# [Work to be completed]
Please reproduce the listing below exactly, leaving out every picture.

# [Information shown]
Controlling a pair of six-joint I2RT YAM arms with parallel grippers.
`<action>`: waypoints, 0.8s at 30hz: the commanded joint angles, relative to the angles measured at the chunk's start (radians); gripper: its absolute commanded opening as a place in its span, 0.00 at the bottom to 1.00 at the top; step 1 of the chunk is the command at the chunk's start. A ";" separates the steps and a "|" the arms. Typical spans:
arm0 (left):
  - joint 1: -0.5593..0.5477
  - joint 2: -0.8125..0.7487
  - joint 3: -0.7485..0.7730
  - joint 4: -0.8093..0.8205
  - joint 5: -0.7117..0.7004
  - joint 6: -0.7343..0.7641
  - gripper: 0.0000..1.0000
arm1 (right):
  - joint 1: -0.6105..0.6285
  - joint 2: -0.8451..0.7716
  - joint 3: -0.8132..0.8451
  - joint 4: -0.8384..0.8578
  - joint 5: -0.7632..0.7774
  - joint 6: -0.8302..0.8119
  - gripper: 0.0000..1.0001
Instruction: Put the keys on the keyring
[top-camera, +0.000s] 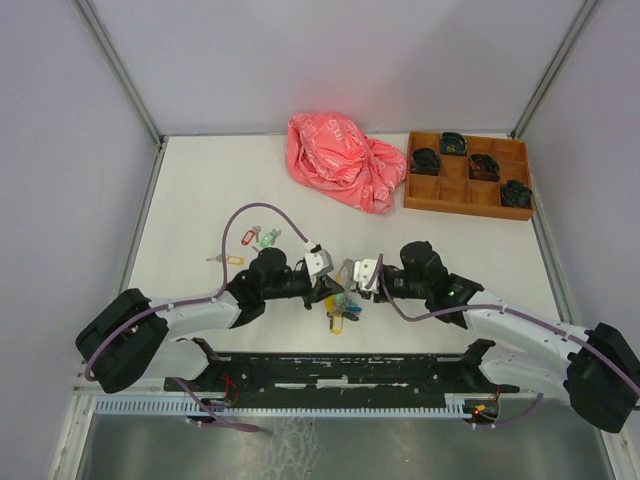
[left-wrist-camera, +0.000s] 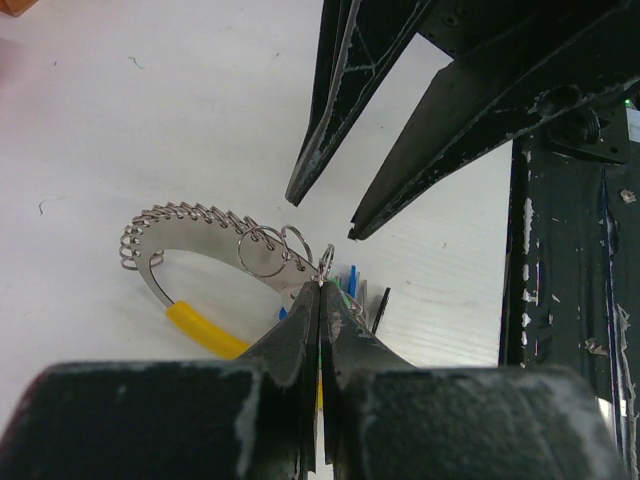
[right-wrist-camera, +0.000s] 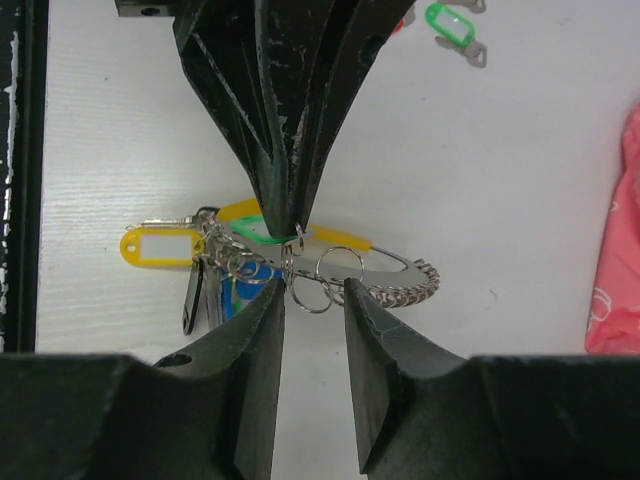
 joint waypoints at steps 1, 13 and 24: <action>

# [Exercise answer]
Controlling a pair of six-joint I2RT YAM arms with parallel grippers.
`<action>`: waypoints, 0.8s at 30hz: the commanded joint angles, relative to the angles measured at the chunk's start (radians); gripper: its absolute commanded opening as a place in its span, 0.00 at the bottom to 1.00 at the top; step 1 of the chunk is the command at the chunk's start. A ";" separates the steps and a "|" the arms. Typical spans:
arm0 (left):
  - joint 1: -0.5593..0.5477
  - joint 2: -0.8125..0.7487
  - joint 3: -0.7485..0.7730
  - joint 4: -0.8093..0.8205
  - joint 5: -0.7117..0.7004
  - joint 6: -0.7343..0.7641
  - gripper: 0.0000..1.0000
arm1 (right):
  - joint 1: -0.6105..0.6285
  - joint 2: -0.8451..0.7716
  - joint 3: -0.8132..0.8451
  - joint 4: -0.8384..0.8578
  - joint 5: -0.7632..0.7774
  - joint 6: -0.8302..0.8119
  - gripper: 0.0000..1.0001
Instruction: Put the keys on the keyring
[top-camera, +0.000s] 
[left-wrist-camera, +0.000s] 
[right-wrist-camera, +0.000s] 
 joint waypoints at steps 1, 13 and 24: <action>

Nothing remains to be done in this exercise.